Problem to work on:
Copy the data precisely, character for character, and leave out every picture.

Input:

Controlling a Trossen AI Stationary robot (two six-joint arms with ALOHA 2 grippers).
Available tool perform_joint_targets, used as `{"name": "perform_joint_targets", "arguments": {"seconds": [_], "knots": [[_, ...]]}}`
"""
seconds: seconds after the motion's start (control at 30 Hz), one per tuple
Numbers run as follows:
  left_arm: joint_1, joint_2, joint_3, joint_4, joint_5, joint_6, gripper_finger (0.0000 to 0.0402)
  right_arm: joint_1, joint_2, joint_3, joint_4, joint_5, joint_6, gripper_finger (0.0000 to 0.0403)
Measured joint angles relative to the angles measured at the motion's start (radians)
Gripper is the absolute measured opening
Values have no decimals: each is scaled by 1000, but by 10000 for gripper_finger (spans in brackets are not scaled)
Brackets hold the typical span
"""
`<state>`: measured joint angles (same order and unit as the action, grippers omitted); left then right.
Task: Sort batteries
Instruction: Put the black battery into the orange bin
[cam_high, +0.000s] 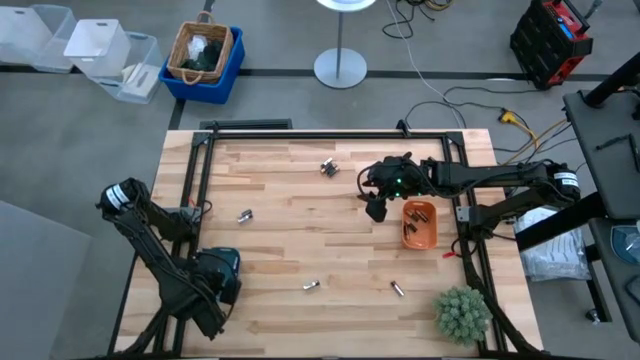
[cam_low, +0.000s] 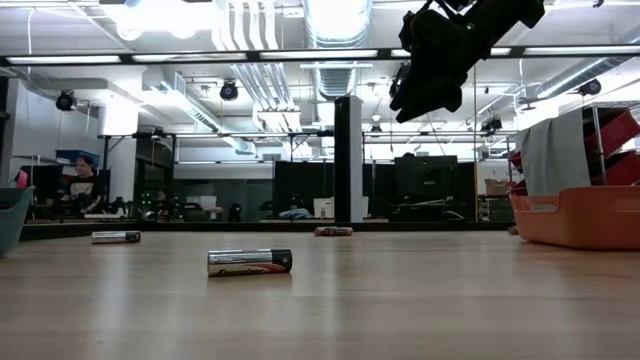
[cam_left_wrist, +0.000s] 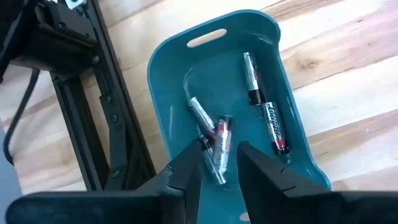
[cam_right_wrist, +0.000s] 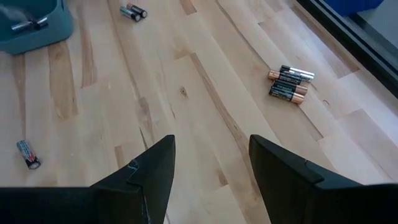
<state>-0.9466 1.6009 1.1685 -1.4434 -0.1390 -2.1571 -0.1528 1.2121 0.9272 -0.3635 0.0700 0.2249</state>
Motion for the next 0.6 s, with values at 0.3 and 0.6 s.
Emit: {"name": "perform_joint_targets", "arguments": {"seconds": [0.3,0.6], "knots": [[5,0,106,-19,-169,133,84,0,0,0,113,0,3,199],[34,0,211,-131,-477,295,84,0,0,2,169,0,36,199]]}}
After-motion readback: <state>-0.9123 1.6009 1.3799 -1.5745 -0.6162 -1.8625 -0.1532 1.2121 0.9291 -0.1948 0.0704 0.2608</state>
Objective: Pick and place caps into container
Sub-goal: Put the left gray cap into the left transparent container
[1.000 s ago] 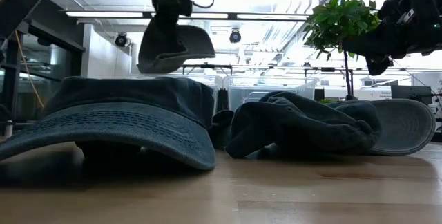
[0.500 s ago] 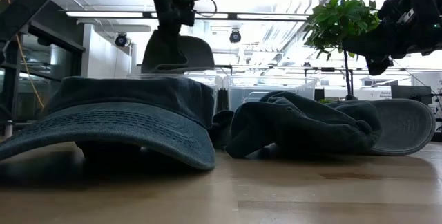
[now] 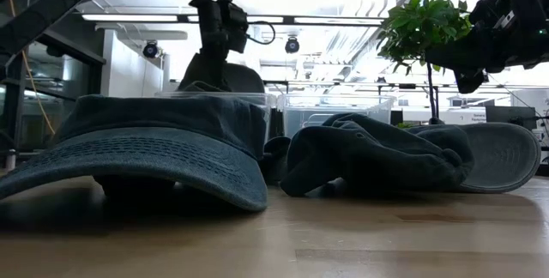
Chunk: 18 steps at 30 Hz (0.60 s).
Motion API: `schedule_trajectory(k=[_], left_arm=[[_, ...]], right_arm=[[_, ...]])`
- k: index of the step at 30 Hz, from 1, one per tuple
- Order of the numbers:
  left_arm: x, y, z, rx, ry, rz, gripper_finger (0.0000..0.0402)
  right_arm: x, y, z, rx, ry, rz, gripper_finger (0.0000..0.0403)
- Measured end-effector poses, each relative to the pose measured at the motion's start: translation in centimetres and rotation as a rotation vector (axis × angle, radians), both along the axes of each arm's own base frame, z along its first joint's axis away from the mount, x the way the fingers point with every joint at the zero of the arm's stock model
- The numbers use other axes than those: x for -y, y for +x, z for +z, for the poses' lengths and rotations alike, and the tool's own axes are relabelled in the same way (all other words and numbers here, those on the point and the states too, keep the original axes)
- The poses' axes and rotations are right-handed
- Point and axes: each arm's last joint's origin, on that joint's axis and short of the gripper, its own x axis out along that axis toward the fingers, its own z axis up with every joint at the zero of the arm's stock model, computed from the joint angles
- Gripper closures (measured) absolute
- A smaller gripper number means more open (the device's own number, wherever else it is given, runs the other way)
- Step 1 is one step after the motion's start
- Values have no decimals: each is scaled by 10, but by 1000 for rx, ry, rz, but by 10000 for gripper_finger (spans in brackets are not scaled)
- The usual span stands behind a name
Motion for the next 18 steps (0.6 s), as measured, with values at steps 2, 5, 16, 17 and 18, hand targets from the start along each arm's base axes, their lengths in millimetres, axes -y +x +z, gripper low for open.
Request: schedule_trajectory(k=[2,5,16,17,18], left_arm=[[0,0,-1,-13,7,2,402],[-1,0,0,-16,22,-1,401],[-2,2,0,-8,55,-20,285],[-3,2,0,-10,60,-19,265],[-3,2,1,-9,65,-18,246]], right_arm=[[0,0,0,0,0,0,402],[0,0,0,0,0,0,402],[0,0,0,0,0,0,402],[0,0,0,0,0,0,402],[0,0,0,0,0,0,402]])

Exercise answer:
Controlling a Trossen AI Stationary robot (two six-joint arms with ALOHA 2 grippers).
Available tool perform_joint_targets, used as `{"name": "perform_joint_targets", "arguments": {"seconds": [_], "knots": [[_, ...]]}}`
"""
seconds: seconds after the motion's start (control at 30 Hz), one per tuple
Numbers run as follows:
  left_arm: joint_1, joint_2, joint_3, joint_4, joint_5, joint_6, gripper_finger (0.0000 to 0.0402)
  right_arm: joint_1, joint_2, joint_3, joint_4, joint_5, joint_6, gripper_finger (0.0000 to 0.0403)
Measured joint angles relative to the angles measured at the motion's start (radians)
Gripper is the absolute measured opening
Values have no decimals: each is scaled by 1000, but by 10000 for gripper_finger (spans in brackets are not scaled)
Brackets hold the typical span
"""
`<state>`: measured joint angles (same order and unit as the action, grippers omitted); left then right.
Task: Sort batteries
Instruction: Put the black battery into the orange bin
[cam_high, +0.000s] 
[cam_low, +0.000s] 
[cam_left_wrist, +0.000s] 
[cam_right_wrist, +0.000s] 
<state>-0.9466 1.6009 1.1685 -1.4434 -0.1390 -2.1571 -0.1528 1.2121 0.9272 -0.3635 0.0700 0.2249</state>
Motion for the next 0.6 s, with values at 0.3 and 0.6 s.
Emit: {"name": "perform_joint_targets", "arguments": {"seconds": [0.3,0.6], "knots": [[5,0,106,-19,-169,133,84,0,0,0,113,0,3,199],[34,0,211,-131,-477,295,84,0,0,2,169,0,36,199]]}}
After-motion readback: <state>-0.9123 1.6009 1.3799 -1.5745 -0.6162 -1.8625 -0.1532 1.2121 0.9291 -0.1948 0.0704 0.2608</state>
Objective: Pick and place caps into container
Sub-goal: Put the left gray cap into the left transparent container
[1.000 s ago] 
[0.500 s ago] 
[now] 
Chunk: 18 steps at 30 Hz (0.60 s).
Motion API: `schedule_trajectory(k=[_], left_arm=[[_, ...]], right_arm=[[_, ...]])`
- k: index of the step at 30 Hz, from 1, one per tuple
- Order of the numbers:
  left_arm: x, y, z, rx, ry, rz, gripper_finger (0.0000..0.0402)
  right_arm: x, y, z, rx, ry, rz, gripper_finger (0.0000..0.0403)
- Measured end-effector poses, each relative to the pose measured at the motion's start: translation in centimetres and rotation as a rotation vector (axis × angle, radians), both along the axes of each arm's own base frame, z along its first joint's axis away from the mount, x the way the fingers point with every joint at the zero of the arm's stock model
- The numbers use other axes than those: x for -y, y for +x, z for +z, for the poses' lengths and rotations alike, and the tool's own axes are relabelled in the same way (all other words and numbers here, those on the point and the states too, keep the original axes)
- The poses' axes and rotations are right-handed
- Point and axes: each arm's last joint's origin, on that joint's axis and short of the gripper, its own x axis out along that axis toward the fingers, its own z axis up with every joint at the zero of the arm's stock model, computed from the joint angles
- Gripper closures (measured) absolute
- A smaller gripper number means more open (the device's own number, wherever else it is given, runs the other way)
- Step 1 is one step after the motion's start
- Values have no decimals: each is scaled by 10, but by 1000 for rx, ry, rz, but by 10000 for gripper_finger (spans in brackets are not scaled)
- The usual span stands behind a name
Motion for the next 18 steps (0.6 s), as measured, with values at steps 2, 5, 16, 17 and 18, hand targets from the start along each arm's base axes, their lengths in millimetres, axes -y +x +z, gripper low for open.
Request: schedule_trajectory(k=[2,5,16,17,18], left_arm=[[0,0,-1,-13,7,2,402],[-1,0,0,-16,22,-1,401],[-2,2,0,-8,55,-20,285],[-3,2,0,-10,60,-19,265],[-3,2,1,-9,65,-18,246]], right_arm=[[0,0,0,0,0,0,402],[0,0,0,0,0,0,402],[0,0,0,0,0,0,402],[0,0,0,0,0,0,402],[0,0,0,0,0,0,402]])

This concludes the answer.